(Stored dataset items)

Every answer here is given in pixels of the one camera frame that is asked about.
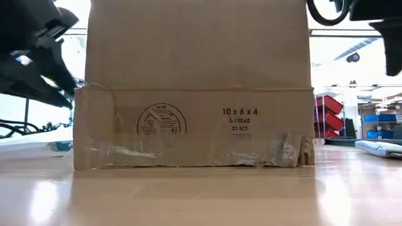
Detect white mesh bag blue trim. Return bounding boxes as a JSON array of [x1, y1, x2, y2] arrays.
[[0, 125, 75, 161]]

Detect brown cardboard box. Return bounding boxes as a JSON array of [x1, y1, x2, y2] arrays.
[[72, 0, 316, 171]]

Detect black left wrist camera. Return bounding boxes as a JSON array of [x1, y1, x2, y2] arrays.
[[37, 7, 80, 41]]

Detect black ceiling-mounted device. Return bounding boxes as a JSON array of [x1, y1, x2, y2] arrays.
[[346, 51, 362, 64]]

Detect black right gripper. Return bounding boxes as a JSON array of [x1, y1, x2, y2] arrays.
[[348, 0, 402, 77]]

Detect large silver ceiling duct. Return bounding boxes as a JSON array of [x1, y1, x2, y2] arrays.
[[333, 37, 379, 62]]

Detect black hoses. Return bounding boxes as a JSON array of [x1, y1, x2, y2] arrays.
[[0, 119, 72, 139]]

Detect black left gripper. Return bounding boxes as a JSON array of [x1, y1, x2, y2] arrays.
[[0, 0, 78, 109]]

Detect red bin rack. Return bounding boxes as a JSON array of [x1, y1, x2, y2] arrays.
[[315, 95, 344, 139]]

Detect linear ceiling light strip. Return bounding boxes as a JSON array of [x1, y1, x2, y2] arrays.
[[308, 28, 383, 38]]

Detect shelf with blue bins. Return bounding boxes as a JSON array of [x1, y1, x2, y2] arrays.
[[359, 105, 402, 140]]

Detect silver utility knife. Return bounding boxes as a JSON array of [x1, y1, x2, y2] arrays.
[[354, 139, 402, 159]]

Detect black metal stand frame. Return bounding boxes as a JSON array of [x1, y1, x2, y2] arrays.
[[23, 99, 31, 126]]

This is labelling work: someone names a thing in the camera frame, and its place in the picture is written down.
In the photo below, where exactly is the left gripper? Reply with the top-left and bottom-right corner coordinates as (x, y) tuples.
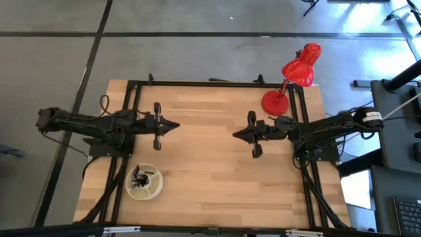
(137, 101), (181, 151)

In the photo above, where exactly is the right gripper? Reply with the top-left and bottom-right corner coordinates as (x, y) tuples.
(232, 110), (296, 159)

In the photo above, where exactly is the white round organizer container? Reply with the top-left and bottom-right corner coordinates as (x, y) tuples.
(124, 163), (164, 201)

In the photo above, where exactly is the red desk lamp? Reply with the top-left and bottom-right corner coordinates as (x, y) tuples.
(260, 42), (323, 117)

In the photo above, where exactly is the black chair base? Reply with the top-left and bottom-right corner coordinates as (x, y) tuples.
(301, 0), (320, 17)

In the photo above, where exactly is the grey desk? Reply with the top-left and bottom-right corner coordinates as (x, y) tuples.
(370, 78), (421, 175)
(370, 164), (421, 237)

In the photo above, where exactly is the black horizontal beam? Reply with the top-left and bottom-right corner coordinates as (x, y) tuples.
(0, 222), (421, 237)

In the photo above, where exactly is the black pole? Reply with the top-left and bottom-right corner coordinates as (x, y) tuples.
(384, 59), (421, 93)

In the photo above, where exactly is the black computer keyboard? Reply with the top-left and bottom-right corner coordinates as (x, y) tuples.
(393, 196), (421, 236)

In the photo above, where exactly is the black aluminium table frame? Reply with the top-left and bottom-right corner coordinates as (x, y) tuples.
(74, 79), (353, 231)

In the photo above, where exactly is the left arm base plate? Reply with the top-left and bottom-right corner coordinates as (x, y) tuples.
(87, 137), (135, 159)

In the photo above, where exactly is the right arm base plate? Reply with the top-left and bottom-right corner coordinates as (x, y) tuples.
(293, 141), (341, 163)

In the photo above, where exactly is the silver aluminium extrusion bracket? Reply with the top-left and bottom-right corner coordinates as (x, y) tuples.
(103, 225), (141, 235)
(284, 229), (325, 237)

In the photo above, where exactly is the white cable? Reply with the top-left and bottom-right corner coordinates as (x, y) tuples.
(337, 93), (421, 147)

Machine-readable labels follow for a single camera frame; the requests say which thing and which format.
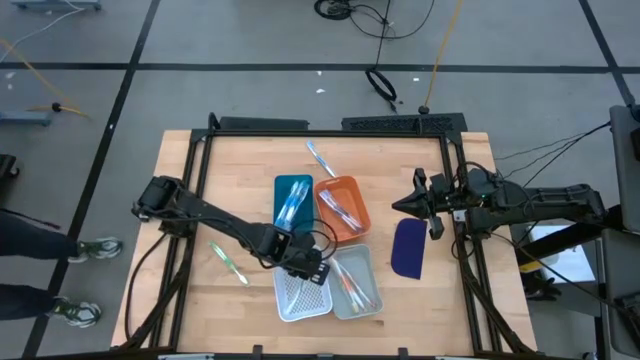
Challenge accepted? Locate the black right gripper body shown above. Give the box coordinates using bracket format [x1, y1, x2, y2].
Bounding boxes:
[412, 168, 456, 241]

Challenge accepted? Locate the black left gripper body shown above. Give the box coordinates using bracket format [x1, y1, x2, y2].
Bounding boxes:
[274, 234, 331, 287]

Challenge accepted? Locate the blue and white toothbrush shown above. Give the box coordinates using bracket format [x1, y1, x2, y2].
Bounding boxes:
[274, 180, 301, 230]
[282, 182, 311, 231]
[279, 182, 310, 231]
[277, 180, 307, 231]
[305, 139, 337, 179]
[276, 182, 305, 231]
[275, 183, 306, 232]

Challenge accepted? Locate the dark blue mat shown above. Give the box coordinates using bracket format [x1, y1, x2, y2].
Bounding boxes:
[390, 217, 429, 280]

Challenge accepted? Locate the green and white toothbrush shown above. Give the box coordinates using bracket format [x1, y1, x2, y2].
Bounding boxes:
[287, 282, 307, 316]
[208, 240, 250, 286]

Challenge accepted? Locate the white perforated plastic basket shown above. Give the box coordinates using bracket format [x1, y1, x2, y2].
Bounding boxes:
[272, 264, 334, 324]

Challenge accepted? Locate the orange and white toothbrush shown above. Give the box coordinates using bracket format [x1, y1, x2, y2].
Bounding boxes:
[330, 257, 361, 314]
[333, 259, 369, 314]

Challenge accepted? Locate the orange plastic basket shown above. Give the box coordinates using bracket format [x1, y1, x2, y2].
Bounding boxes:
[313, 174, 372, 245]

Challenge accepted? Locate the grey plastic basket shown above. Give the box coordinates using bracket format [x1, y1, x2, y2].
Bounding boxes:
[327, 243, 385, 321]

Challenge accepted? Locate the teal plastic basket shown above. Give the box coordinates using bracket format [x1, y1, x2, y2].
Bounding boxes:
[272, 173, 316, 236]

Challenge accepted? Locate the black vented box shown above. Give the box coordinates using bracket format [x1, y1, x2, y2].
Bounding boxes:
[341, 112, 469, 134]

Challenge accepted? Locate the black metal bar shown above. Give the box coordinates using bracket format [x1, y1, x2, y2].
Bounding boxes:
[514, 203, 626, 261]

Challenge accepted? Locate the black flat box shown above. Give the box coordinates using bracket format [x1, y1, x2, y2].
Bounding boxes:
[218, 115, 310, 132]

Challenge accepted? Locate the white panel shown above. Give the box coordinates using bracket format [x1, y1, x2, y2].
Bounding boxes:
[528, 225, 600, 286]

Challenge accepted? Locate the grey cart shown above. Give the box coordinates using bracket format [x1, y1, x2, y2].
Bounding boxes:
[608, 103, 640, 236]

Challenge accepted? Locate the grey desk panel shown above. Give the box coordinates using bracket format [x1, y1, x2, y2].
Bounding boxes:
[597, 227, 640, 359]

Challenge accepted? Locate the person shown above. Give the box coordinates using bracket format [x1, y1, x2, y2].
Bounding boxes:
[0, 208, 124, 330]

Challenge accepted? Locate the black caster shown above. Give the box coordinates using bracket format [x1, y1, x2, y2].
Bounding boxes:
[0, 153, 21, 182]

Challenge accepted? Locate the grey table foot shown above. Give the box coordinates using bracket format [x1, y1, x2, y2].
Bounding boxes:
[9, 0, 103, 13]
[0, 110, 52, 127]

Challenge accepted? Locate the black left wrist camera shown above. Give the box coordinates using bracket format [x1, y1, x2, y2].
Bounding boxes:
[259, 224, 294, 262]

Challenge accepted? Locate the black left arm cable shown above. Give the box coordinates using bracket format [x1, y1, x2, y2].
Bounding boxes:
[292, 218, 340, 262]

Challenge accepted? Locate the black cable bundle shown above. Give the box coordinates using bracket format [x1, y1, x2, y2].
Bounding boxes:
[364, 66, 400, 114]

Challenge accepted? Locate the yellow floor cable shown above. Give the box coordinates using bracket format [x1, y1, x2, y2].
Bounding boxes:
[0, 35, 95, 122]
[422, 0, 465, 109]

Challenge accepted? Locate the thin black floor cable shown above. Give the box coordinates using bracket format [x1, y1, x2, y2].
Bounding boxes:
[348, 0, 436, 67]

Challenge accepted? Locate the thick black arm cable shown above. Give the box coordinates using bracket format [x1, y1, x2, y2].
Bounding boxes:
[123, 230, 174, 346]

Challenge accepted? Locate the thick black cable coil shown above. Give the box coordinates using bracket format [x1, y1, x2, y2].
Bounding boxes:
[313, 0, 354, 22]

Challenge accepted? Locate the white floor cable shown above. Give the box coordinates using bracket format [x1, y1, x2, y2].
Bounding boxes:
[0, 0, 87, 64]

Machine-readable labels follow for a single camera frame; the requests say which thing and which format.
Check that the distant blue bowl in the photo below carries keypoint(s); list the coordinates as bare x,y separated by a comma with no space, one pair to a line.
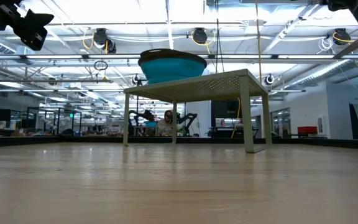
151,124

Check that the red storage box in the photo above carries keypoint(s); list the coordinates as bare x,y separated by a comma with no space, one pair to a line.
307,130

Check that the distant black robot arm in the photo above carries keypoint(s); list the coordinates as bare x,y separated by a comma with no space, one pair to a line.
186,119
140,115

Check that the blue collapsible colander grey rim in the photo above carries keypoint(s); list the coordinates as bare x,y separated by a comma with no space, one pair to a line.
172,70

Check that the pale green perforated metal shelf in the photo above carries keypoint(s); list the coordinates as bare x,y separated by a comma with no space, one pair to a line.
197,87

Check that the black aluminium table frame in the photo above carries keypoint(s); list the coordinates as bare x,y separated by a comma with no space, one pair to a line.
104,140

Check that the person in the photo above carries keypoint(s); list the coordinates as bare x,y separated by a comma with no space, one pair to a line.
166,124

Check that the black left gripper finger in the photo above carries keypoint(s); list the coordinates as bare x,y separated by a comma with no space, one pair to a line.
37,14
36,23

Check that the black display panel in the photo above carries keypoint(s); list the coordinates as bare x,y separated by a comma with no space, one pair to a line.
224,112

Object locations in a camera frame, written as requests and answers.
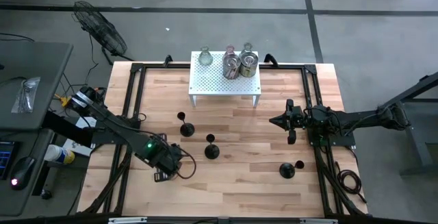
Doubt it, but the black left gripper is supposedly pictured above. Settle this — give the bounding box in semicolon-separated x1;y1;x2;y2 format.
150;141;184;184

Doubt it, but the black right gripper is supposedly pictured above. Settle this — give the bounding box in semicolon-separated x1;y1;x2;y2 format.
269;99;309;145

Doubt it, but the black metal candlestick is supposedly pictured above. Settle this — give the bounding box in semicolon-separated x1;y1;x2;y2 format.
204;134;220;160
177;111;196;138
279;160;305;179

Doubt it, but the olive gold tin can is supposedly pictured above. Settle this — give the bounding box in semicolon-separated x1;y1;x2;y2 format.
239;51;260;79

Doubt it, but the green tinted glass candle holder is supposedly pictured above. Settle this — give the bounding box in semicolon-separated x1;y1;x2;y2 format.
198;45;214;67

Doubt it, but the white perforated metal shelf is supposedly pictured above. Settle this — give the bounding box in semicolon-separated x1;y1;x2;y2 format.
188;51;262;108

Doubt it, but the white paper sheet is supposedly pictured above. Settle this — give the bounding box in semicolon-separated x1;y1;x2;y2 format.
62;114;100;158

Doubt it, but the black diagonal bar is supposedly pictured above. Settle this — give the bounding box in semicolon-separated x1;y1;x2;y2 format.
42;110;95;147

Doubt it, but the white yellow wipes canister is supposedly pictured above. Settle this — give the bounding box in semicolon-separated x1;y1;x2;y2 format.
43;144;76;165

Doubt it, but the black metal table stand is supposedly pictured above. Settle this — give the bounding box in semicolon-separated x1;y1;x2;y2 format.
377;71;438;177

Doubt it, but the black floor fan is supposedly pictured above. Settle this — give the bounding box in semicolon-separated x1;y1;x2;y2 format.
71;0;135;66

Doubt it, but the grey desk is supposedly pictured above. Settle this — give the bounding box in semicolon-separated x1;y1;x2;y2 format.
0;40;75;132
0;127;55;217

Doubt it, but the black computer mouse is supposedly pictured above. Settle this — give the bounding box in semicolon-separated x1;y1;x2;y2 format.
9;155;36;190

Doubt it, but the clear plastic bag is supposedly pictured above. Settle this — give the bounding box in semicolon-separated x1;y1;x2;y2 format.
11;76;41;114

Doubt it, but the backlit keyboard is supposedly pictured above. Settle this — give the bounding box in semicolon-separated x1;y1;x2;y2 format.
0;140;16;181

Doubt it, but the black aluminium table frame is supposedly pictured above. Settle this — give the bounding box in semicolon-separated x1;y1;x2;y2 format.
77;62;370;224

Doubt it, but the silver metal bracket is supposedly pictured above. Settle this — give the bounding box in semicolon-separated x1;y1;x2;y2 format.
300;218;339;224
107;216;148;224

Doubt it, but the coiled black cable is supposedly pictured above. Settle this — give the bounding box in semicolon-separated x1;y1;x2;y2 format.
335;160;368;204

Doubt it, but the yellow cable connector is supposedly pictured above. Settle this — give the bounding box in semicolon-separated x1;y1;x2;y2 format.
53;93;75;108

[EXERCISE]
From the data, list each line in which the string "orange" appears.

[RESULT OF THIS TASK]
Challenge accepted? Locate the orange and white toothbrush shown above. Give the box coordinates using bracket format [x1, y1, x2, y2].
Challenge accepted? Locate the orange plastic basket shown above. Give the box coordinates using bracket format [x1, y1, x2, y2].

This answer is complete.